• WORK TO COMPLETE:
Return every line of the data that contains the string "orange".

Stored items from a collection
◆ ◆ ◆ ◆ ◆
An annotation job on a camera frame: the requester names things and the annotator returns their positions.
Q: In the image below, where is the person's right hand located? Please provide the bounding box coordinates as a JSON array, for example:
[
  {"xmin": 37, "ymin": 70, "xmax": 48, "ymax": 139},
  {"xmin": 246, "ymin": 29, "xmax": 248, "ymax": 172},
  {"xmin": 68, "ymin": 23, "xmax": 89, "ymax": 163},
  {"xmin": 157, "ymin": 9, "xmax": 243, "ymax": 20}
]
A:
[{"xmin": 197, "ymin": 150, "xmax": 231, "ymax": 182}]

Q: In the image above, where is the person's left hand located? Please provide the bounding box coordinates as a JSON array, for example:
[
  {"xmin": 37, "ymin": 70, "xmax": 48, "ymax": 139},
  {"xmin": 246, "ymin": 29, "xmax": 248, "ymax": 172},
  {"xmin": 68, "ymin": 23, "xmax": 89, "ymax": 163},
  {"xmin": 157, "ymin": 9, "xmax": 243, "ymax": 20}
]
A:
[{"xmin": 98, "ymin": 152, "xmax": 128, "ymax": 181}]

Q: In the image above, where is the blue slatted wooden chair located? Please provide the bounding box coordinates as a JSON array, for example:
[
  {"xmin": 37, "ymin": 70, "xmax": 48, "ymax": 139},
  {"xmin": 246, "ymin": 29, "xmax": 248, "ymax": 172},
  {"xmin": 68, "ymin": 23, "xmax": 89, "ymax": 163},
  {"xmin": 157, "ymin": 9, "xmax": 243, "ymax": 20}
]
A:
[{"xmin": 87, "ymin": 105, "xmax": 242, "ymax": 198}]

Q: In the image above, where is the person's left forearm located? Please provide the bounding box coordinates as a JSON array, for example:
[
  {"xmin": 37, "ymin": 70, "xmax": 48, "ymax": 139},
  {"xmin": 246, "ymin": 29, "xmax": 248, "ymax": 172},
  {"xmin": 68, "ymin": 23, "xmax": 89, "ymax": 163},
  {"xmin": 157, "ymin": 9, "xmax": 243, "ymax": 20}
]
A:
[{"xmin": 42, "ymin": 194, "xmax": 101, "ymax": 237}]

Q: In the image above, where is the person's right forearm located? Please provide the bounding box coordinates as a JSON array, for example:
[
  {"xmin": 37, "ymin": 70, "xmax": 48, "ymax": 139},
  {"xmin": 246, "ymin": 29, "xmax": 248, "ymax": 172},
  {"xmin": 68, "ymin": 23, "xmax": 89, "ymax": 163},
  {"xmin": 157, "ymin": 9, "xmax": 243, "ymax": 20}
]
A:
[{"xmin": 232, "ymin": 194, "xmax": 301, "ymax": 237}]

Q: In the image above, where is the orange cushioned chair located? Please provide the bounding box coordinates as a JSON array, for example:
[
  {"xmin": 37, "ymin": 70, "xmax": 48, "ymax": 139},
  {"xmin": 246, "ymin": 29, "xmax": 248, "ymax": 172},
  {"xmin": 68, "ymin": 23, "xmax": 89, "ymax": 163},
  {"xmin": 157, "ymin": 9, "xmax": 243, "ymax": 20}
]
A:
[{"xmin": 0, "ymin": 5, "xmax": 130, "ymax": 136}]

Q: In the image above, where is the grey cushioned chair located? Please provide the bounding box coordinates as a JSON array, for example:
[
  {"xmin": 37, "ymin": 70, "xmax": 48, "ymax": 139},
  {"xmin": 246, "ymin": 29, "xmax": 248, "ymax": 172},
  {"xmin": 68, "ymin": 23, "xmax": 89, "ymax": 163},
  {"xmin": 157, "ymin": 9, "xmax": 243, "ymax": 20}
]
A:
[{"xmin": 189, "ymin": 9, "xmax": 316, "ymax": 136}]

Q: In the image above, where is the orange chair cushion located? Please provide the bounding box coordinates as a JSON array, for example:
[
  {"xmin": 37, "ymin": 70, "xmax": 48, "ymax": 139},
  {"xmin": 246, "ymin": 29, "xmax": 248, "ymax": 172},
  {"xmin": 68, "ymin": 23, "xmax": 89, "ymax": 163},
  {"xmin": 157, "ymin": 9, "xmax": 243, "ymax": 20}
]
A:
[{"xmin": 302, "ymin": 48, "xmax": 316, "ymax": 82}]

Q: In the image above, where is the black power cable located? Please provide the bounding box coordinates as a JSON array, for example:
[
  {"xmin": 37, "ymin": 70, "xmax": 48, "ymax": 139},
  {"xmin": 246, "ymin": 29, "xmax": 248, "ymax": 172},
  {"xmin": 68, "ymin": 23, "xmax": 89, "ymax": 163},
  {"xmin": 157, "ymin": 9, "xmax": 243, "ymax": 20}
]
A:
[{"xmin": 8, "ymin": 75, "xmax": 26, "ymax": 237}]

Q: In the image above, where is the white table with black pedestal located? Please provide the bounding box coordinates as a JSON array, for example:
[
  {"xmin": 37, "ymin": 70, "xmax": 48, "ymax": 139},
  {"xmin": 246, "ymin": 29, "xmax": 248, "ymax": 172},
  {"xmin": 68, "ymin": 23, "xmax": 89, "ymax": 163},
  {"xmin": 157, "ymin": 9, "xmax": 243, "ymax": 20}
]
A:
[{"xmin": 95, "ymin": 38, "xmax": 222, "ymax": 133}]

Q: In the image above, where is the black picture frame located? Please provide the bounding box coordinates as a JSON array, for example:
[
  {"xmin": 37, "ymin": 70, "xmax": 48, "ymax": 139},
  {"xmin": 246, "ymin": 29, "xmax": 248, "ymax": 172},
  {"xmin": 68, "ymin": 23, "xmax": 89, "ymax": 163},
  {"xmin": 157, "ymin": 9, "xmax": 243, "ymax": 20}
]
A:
◆ ◆ ◆ ◆ ◆
• SOLUTION TO THIS TASK:
Q: In the image above, where is the orange cushioned chair located? Please provide the bounding box coordinates as a JSON array, for example:
Q: In the image above, where is the orange chair cushion located? Please provide the bounding box coordinates as a JSON array, for example:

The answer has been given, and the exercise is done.